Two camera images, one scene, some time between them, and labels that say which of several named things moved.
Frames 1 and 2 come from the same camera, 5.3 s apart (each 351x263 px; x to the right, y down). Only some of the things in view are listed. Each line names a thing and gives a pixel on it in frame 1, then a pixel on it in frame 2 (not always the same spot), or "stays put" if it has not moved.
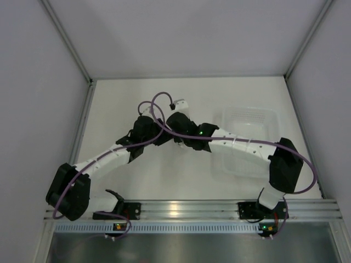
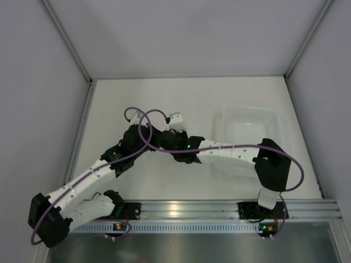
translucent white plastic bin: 250,123 stays put
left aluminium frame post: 91,87 stays put
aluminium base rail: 317,209 stays put
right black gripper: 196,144 to 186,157
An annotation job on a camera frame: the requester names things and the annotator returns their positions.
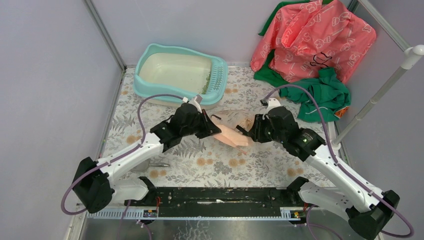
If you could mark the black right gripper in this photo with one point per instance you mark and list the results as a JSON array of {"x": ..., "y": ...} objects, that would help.
[{"x": 256, "y": 133}]

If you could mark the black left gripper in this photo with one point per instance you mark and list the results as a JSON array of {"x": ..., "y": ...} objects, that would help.
[{"x": 210, "y": 127}]

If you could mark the pink cat litter bag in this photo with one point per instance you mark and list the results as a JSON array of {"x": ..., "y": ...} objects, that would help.
[{"x": 228, "y": 121}]

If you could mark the teal litter box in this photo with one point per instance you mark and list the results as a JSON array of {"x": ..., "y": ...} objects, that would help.
[{"x": 170, "y": 71}]

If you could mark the grey litter scoop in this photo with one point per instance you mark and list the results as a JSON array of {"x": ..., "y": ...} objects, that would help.
[{"x": 145, "y": 165}]

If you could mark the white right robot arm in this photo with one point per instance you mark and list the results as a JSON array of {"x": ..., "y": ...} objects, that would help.
[{"x": 365, "y": 207}]

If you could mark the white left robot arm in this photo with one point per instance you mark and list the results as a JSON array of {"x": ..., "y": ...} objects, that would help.
[{"x": 97, "y": 183}]

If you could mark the green sweatshirt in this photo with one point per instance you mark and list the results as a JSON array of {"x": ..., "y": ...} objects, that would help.
[{"x": 331, "y": 95}]

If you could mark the pink patterned jacket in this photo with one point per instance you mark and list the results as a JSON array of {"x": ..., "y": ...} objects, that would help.
[{"x": 351, "y": 38}]

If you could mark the white pole stand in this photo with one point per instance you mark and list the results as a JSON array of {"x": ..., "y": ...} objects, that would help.
[{"x": 412, "y": 56}]

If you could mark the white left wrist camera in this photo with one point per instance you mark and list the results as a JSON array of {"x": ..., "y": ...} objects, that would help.
[{"x": 195, "y": 101}]

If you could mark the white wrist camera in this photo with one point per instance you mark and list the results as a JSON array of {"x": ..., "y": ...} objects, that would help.
[
  {"x": 270, "y": 104},
  {"x": 195, "y": 101}
]

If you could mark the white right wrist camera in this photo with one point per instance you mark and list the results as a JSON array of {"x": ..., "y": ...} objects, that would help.
[{"x": 270, "y": 104}]

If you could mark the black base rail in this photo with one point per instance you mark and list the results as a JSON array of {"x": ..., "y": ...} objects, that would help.
[{"x": 222, "y": 202}]

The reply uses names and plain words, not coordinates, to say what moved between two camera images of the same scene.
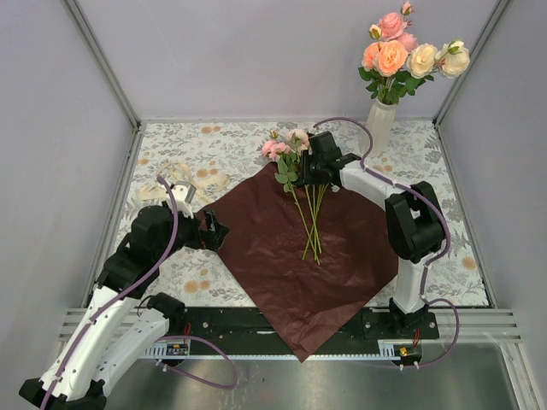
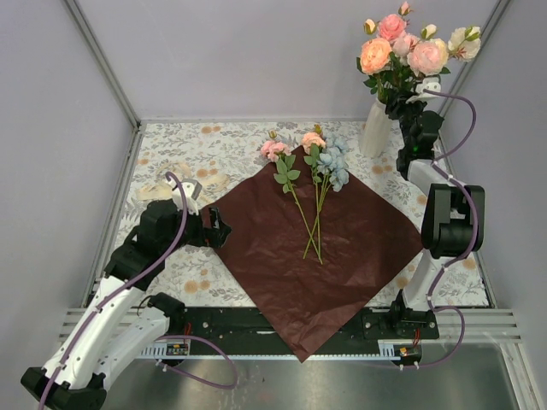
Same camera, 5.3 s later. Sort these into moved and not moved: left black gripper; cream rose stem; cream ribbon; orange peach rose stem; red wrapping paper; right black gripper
Moved: right black gripper; cream rose stem; orange peach rose stem
Not moved: red wrapping paper; left black gripper; cream ribbon
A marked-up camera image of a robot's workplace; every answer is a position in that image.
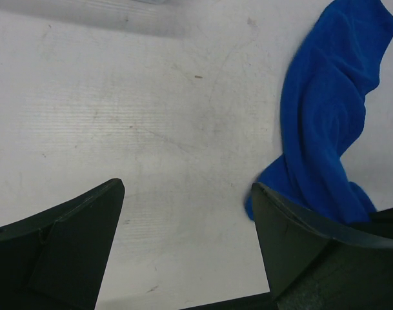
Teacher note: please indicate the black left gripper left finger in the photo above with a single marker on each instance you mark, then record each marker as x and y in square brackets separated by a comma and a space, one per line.
[56, 259]

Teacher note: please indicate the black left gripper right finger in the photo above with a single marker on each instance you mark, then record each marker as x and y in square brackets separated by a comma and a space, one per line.
[312, 262]

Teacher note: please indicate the blue towels pile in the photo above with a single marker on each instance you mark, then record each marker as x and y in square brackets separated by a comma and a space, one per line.
[322, 109]

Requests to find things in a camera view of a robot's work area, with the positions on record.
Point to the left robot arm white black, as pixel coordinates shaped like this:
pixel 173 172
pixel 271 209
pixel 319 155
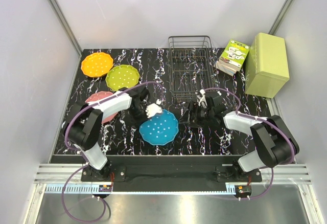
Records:
pixel 84 123

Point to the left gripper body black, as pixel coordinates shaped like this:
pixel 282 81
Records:
pixel 140 112

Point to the orange dotted plate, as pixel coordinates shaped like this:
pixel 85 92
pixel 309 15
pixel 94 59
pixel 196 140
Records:
pixel 96 65

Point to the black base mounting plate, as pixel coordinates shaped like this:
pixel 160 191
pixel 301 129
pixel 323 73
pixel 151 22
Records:
pixel 123 173

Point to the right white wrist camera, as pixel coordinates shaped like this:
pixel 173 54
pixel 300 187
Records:
pixel 201 99

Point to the black wire dish rack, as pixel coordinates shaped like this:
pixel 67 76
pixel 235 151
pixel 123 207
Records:
pixel 190 66

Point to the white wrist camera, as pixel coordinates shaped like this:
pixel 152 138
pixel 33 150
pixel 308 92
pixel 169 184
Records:
pixel 153 109
pixel 201 99

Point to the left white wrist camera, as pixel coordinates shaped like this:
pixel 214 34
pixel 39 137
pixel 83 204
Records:
pixel 153 109

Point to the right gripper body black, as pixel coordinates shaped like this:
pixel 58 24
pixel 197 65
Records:
pixel 201 114

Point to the blue dotted plate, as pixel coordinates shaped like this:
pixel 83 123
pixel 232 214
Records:
pixel 160 130

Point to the light green box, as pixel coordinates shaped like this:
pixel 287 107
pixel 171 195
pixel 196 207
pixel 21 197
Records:
pixel 266 67

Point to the green dotted plate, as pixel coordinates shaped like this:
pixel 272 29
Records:
pixel 122 76

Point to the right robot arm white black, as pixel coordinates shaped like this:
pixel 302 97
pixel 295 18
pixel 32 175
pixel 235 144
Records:
pixel 274 143

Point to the pink dotted plate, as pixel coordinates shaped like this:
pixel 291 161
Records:
pixel 98 96

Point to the green book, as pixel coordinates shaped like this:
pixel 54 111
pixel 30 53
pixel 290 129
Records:
pixel 232 58

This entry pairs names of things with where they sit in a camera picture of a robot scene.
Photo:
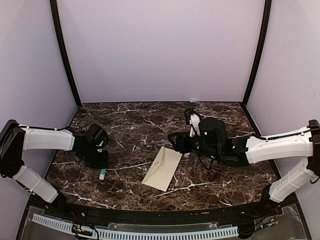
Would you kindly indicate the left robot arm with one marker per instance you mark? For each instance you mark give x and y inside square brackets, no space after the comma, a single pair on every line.
[26,152]

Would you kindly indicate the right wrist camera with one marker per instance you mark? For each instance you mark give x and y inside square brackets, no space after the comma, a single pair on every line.
[211,130]

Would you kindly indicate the small glue bottle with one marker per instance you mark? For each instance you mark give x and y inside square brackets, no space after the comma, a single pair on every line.
[102,174]

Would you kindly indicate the black corner frame post left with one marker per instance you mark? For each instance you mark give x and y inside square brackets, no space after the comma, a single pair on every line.
[63,51]

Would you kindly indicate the black front rail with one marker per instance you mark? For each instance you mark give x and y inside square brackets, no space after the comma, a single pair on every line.
[236,215]

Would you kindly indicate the black corner frame post right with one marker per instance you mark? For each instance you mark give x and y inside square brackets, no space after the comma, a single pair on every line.
[258,53]

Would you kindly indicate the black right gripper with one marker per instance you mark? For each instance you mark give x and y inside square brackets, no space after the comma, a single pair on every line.
[181,145]

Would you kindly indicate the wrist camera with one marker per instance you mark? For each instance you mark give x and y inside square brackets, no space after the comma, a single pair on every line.
[211,130]
[98,137]

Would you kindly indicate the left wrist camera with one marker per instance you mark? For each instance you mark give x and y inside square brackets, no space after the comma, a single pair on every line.
[98,137]

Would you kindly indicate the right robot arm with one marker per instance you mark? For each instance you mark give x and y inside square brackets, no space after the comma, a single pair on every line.
[243,151]

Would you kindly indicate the cream envelope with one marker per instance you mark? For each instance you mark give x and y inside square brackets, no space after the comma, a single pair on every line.
[162,169]

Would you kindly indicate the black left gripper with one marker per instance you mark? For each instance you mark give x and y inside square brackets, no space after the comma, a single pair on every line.
[102,164]

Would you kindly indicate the black corner frame post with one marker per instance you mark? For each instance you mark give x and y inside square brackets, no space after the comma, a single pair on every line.
[63,51]
[258,53]

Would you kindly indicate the white slotted cable duct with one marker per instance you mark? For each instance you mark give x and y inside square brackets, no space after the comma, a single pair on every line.
[121,231]

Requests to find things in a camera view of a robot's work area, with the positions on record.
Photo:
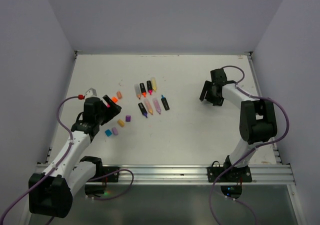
——————————
__Assignment__
Whenever the word "images" shows up in a line, that line counts. Say how many lines of the data count, giving the number alone.

__Response for this exercise__
2